### [Task goal]
Beginning at the line containing "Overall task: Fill" in the material below and ending at the line containing "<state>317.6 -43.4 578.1", return each line exactly and add nothing.

### [The input]
---------------

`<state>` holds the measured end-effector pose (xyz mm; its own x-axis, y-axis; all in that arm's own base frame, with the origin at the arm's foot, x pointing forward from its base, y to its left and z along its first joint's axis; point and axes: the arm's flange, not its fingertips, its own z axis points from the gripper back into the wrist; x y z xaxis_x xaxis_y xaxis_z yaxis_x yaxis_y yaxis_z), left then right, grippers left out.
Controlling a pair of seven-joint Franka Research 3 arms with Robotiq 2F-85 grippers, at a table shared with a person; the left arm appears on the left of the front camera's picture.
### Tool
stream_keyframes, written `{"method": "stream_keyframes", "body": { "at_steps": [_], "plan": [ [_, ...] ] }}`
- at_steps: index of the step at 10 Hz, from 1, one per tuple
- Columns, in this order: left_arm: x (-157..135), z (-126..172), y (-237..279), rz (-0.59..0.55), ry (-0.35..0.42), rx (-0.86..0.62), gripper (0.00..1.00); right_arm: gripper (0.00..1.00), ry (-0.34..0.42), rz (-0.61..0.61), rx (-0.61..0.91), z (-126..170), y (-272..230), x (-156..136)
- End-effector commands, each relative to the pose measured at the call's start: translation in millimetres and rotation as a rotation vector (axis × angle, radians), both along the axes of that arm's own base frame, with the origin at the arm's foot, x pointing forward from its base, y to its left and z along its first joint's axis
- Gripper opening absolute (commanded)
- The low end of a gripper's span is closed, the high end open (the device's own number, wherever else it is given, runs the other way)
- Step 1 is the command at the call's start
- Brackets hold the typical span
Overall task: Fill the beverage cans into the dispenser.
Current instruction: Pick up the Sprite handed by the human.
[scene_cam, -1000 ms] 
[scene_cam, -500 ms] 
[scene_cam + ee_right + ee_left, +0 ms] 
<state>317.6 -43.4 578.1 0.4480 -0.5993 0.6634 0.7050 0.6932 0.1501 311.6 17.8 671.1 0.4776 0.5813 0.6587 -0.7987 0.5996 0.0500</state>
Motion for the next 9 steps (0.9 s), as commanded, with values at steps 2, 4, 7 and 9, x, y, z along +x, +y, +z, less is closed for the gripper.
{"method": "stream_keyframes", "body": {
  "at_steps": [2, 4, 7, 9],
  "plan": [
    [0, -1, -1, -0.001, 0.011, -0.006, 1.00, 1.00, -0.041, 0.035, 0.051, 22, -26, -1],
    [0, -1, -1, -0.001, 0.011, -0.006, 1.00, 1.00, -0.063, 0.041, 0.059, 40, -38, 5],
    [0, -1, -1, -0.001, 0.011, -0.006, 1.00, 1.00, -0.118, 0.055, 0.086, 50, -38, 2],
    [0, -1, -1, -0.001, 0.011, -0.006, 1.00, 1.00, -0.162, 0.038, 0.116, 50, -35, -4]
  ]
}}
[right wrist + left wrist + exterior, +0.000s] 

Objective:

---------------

### [Answer to this problem]
Overall task: Fill the beverage cans into the dispenser.
Current instruction: Pick up the Sprite handed by the human.
[scene_cam, -1000 ms] 
[scene_cam, -500 ms] 
[scene_cam + ee_right + ee_left, +0 ms] 
<state>317.6 -43.4 578.1 0.4480 -0.5993 0.6634 0.7050 0.6932 0.1501 311.6 17.8 671.1 0.4776 0.5813 0.6587 -0.7987 0.5996 0.0500</state>

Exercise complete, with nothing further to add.